→ Recorded data
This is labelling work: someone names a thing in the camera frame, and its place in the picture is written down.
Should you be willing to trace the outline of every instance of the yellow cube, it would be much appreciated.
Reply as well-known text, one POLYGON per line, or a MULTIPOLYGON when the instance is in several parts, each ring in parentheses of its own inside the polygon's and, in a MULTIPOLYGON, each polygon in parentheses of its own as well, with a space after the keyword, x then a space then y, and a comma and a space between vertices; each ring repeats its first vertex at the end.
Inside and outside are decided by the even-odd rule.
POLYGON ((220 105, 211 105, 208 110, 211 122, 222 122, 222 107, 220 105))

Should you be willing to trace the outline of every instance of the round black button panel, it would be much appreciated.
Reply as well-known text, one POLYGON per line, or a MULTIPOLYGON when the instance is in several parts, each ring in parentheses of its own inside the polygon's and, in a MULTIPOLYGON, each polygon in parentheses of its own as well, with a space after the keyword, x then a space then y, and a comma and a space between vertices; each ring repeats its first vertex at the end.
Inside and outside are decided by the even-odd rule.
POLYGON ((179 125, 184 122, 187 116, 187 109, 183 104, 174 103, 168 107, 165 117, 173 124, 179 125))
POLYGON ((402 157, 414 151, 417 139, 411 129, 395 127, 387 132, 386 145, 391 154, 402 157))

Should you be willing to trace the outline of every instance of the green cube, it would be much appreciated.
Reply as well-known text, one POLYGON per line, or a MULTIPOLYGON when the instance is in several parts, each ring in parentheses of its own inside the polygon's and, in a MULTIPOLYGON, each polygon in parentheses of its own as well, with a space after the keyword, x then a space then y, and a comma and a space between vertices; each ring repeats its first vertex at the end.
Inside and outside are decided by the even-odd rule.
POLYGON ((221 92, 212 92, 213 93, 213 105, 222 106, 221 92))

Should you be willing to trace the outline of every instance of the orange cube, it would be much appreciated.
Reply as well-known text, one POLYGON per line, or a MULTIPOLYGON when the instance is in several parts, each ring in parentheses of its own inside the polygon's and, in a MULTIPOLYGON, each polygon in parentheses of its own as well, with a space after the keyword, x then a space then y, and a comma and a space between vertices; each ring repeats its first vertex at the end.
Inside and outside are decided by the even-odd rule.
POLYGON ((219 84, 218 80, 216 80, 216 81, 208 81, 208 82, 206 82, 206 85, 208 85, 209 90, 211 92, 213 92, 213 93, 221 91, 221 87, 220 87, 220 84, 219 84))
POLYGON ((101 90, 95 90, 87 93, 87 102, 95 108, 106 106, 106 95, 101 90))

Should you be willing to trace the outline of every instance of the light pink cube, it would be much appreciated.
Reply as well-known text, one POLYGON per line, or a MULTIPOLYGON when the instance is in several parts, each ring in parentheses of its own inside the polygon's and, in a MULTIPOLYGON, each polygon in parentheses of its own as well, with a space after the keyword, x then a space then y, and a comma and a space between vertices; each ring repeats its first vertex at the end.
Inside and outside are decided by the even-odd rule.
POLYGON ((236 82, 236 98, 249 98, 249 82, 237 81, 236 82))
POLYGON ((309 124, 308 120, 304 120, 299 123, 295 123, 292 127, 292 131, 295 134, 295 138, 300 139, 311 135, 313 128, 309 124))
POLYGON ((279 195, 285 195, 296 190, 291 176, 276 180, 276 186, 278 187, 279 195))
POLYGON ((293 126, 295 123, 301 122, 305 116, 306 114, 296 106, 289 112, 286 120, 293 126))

→ The problem
Every line above with the string "Should" in it needs to be copied.

→ Result
Should you be willing to trace the outline of every instance of the yellow cube, it would be much appreciated.
Should you be willing to trace the outline of every instance of the round black button panel, it would be much appreciated.
Should you be willing to trace the outline of every instance of the green cube, it would be much appreciated.
Should you be willing to trace the outline of every instance of the orange cube, it would be much appreciated.
Should you be willing to trace the outline of every instance of the light pink cube, it would be much appreciated.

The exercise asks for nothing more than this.